* _WHAT TO PRODUCE_
The listing below should be reproduced exactly, with the pictures omitted.

* _GIVEN RECORDS_
· · ·
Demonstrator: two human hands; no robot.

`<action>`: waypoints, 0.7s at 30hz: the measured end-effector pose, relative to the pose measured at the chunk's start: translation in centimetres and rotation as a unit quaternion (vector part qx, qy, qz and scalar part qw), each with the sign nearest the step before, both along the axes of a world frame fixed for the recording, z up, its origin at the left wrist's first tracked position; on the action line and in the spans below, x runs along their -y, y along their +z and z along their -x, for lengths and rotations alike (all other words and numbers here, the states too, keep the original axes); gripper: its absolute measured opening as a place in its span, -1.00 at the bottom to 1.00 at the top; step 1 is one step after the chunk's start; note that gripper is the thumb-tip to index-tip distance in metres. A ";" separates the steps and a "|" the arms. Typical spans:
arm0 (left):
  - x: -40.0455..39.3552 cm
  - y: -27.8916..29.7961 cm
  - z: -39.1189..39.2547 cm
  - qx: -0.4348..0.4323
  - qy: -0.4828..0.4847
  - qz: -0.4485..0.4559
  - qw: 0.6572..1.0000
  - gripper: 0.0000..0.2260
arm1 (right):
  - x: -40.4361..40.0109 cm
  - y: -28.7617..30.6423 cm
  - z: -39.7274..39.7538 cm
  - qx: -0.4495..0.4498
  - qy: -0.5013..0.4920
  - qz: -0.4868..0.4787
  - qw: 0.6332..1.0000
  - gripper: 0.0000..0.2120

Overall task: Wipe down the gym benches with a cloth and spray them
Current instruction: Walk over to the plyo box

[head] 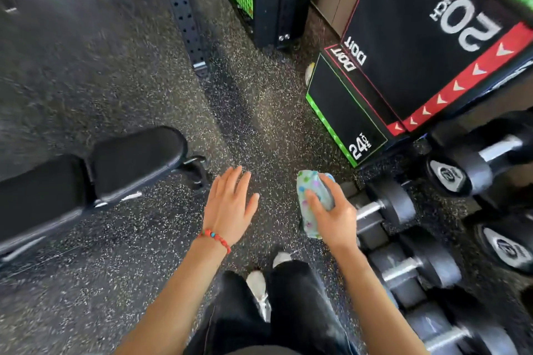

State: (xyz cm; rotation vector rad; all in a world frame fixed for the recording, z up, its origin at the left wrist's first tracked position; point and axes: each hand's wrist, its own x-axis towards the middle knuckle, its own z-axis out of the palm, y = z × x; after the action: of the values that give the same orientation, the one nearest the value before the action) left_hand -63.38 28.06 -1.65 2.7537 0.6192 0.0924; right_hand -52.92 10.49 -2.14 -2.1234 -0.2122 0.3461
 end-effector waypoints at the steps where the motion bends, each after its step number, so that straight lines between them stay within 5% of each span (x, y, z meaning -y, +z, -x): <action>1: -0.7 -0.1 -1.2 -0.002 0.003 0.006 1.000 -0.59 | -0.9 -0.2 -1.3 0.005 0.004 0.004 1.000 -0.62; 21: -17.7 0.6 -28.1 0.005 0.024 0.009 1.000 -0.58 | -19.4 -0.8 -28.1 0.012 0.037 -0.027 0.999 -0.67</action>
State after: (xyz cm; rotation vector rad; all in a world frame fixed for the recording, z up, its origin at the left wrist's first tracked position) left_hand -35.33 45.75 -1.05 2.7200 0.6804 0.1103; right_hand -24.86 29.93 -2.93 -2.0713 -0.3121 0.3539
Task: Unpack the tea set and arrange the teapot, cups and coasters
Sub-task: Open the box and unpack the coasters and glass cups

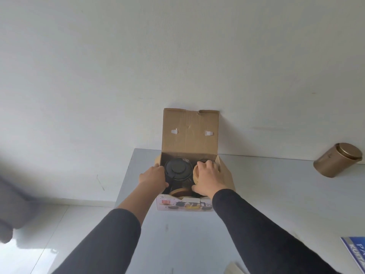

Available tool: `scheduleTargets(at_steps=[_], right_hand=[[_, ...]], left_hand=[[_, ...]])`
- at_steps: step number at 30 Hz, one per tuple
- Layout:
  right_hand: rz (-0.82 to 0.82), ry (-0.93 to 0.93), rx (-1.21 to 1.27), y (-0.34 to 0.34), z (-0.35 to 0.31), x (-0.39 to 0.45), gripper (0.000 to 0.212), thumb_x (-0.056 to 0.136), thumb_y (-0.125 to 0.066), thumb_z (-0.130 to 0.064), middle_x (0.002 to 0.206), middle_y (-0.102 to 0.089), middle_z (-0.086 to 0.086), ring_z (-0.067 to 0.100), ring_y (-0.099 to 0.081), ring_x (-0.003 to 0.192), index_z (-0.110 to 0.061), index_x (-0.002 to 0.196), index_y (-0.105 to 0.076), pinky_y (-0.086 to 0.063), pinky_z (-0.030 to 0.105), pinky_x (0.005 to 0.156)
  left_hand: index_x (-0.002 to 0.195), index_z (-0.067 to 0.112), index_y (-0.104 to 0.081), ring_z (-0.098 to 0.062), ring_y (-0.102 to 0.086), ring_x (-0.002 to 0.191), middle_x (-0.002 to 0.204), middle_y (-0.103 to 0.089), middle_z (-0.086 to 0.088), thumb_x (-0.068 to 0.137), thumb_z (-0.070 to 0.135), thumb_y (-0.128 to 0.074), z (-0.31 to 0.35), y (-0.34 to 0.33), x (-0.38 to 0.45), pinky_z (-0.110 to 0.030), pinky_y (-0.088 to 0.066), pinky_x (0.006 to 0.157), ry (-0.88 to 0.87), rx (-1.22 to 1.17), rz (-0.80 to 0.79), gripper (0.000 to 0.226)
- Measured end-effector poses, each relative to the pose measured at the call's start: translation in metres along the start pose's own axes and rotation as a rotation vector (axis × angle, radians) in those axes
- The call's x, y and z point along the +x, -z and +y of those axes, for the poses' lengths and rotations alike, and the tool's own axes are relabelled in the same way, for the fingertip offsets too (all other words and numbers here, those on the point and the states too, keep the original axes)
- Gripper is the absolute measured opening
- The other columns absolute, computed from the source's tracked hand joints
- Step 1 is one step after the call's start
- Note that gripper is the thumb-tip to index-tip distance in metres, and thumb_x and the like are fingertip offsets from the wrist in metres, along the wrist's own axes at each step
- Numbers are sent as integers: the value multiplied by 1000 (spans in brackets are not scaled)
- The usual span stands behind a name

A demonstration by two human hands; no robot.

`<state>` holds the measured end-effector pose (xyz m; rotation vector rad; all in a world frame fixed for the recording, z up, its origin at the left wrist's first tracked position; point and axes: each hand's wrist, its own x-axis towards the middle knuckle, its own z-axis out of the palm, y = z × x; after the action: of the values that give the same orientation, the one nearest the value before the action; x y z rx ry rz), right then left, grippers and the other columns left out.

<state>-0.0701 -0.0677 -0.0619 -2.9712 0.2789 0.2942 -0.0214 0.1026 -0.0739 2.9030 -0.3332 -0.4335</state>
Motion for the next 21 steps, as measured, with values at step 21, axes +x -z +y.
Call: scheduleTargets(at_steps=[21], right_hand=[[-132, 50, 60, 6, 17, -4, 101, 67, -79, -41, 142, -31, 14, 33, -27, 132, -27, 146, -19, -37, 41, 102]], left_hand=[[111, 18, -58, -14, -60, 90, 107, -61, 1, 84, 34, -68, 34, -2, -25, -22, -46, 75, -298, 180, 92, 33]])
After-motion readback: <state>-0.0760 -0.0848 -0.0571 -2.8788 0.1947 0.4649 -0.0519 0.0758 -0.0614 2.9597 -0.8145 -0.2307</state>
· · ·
* _ANSWER TO THE EXERCISE_
Demonstrator: two human hands; no robot.

`<action>`: waypoints, 0.7s at 30hz: the measured end-effector pose, relative to the pose measured at the chunk's start: translation in centimetres and rotation as a unit quaternion (vector part qx, qy, qz and scalar part qw), each with the sign nearest the step before, both along the axes of a world frame fixed for the recording, z up, its origin at the left wrist's first tracked position; on the action line and in the spans below, x runs along their -y, y along their +z and z along their -x, for lengths and rotations alike (all other words and numbers here, the states too, keep the original axes); gripper: its absolute measured opening as a place in its span, -1.00 at the bottom to 1.00 at the top; step 1 is one step after the chunk's start; note that gripper is the thumb-tip to index-tip distance in metres. A ";" separates the steps and a "|" the arms. Typical spans:
arm0 (left):
  - x: -40.0455..39.3552 cm
  - y: -27.8916..29.7961 cm
  - z: -39.1189..39.2547 cm
  - qx: -0.4348..0.4323
  - qy: -0.4828..0.4847
  - qz: -0.4485..0.4559
  - qw: 0.6572..1.0000
  - gripper: 0.0000..0.2260
arm1 (right):
  - x: -40.4361..40.0109 cm
  - y: -28.7617..30.6423 cm
  - z: -39.7274..39.7538 cm
  - qx: -0.4495..0.4498
  - qy: -0.5013..0.4920
  - qz: -0.4868..0.4787
  - qw: 0.6332..1.0000
  - gripper: 0.0000..0.2120

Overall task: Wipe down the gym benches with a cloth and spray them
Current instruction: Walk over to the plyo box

[head] 

State: (xyz cm; rotation vector rad; all in a world frame fixed for the recording, z up, its origin at the left wrist's first tracked position; point and axes: each hand's wrist, its own x-axis towards the middle knuckle, its own z-axis out of the palm, y = z × x; after the action: of the values that give the same orientation, the one nearest the value before the action) left_hand -63.38 28.06 -1.65 2.7537 0.6192 0.0924; right_hand -52.92 10.49 -2.14 -2.1234 -0.2122 0.3461
 end-effector waypoints at the steps where the motion bends, each after its step number, so that straight lines between them stay within 5% of each span (x, y, z meaning -y, +z, -x): <action>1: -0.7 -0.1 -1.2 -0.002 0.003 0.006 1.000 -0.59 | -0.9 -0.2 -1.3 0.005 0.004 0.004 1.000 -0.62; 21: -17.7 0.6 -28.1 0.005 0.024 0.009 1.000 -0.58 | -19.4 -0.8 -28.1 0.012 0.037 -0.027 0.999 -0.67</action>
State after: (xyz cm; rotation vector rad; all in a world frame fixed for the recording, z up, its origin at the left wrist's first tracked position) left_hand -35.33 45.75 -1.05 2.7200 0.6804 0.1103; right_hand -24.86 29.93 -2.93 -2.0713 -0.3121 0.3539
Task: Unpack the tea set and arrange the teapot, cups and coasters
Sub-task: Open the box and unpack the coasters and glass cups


Available tool: `scheduleTargets(at_steps=[_], right_hand=[[_, ...]], left_hand=[[_, ...]])`
- at_steps: step number at 30 Hz, one per tuple
- Layout:
  right_hand: rz (-0.82 to 0.82), ry (-0.93 to 0.93), rx (-1.21 to 1.27), y (-0.34 to 0.34), z (-0.35 to 0.31), x (-0.39 to 0.45), gripper (0.000 to 0.212), thumb_x (-0.056 to 0.136), thumb_y (-0.125 to 0.066), thumb_z (-0.130 to 0.064), middle_x (0.002 to 0.206), middle_y (-0.102 to 0.089), middle_z (-0.086 to 0.086), ring_z (-0.067 to 0.100), ring_y (-0.099 to 0.081), ring_x (-0.003 to 0.192), index_z (-0.110 to 0.061), index_x (-0.002 to 0.196), index_y (-0.105 to 0.076), pinky_y (-0.086 to 0.063), pinky_z (-0.030 to 0.105), pinky_x (0.005 to 0.156)
  left_hand: index_x (-0.002 to 0.195), index_z (-0.067 to 0.112), index_y (-0.104 to 0.081), ring_z (-0.098 to 0.062), ring_y (-0.102 to 0.086), ring_x (-0.002 to 0.191), middle_x (-0.002 to 0.204), middle_y (-0.103 to 0.089), middle_z (-0.086 to 0.088), thumb_x (-0.068 to 0.137), thumb_z (-0.070 to 0.135), thumb_y (-0.128 to 0.074), z (-0.31 to 0.35), y (-0.34 to 0.33), x (-0.38 to 0.45), pinky_z (-0.110 to 0.030), pinky_y (-0.088 to 0.066), pinky_x (0.006 to 0.157), ry (-0.88 to 0.87), rx (-1.22 to 1.17), rz (-0.80 to 0.79), gripper (0.000 to 0.226)
- Measured end-effector poses, each relative to the pose measured at the call's start: translation in metres along the start pose's own axes and rotation as a rotation vector (axis × angle, radians) in those axes
- The call's x, y and z point along the +x, -z and +y of those axes, for the poses' lengths and rotations alike, and the tool's own axes are relabelled in the same way, for the fingertip offsets too (all other words and numbers here, those on the point and the states too, keep the original axes)
- Gripper is the absolute measured opening
- The other columns absolute, computed from the source's tracked hand joints
- Step 1 is one step after the call's start
- Note that gripper is the thumb-tip to index-tip distance in metres, and thumb_x and the like are fingertip offsets from the wrist in metres, along the wrist's own axes at each step
- Numbers are sent as integers: the value multiplied by 1000 (spans in brackets are not scaled)
- The usual span stands behind a name

A demonstration by two human hands; no robot.

`<state>` holds the measured end-effector pose (xyz m; rotation vector rad; all in a world frame fixed for the recording, z up, its origin at the left wrist's first tracked position; point and axes: each hand's wrist, its own x-axis towards the middle knuckle, its own z-axis out of the palm, y = z × x; after the action: of the values that give the same orientation, the one nearest the value before the action; x y z rx ry rz), right then left, grippers and the other columns left out.

<state>-0.0701 -0.0677 -0.0619 -2.9712 0.2789 0.2942 -0.0214 0.1026 -0.0739 2.9030 -0.3332 -0.4335</state>
Motion for the next 21 steps, as measured, with values at step 21, axes +x -z +y.
Call: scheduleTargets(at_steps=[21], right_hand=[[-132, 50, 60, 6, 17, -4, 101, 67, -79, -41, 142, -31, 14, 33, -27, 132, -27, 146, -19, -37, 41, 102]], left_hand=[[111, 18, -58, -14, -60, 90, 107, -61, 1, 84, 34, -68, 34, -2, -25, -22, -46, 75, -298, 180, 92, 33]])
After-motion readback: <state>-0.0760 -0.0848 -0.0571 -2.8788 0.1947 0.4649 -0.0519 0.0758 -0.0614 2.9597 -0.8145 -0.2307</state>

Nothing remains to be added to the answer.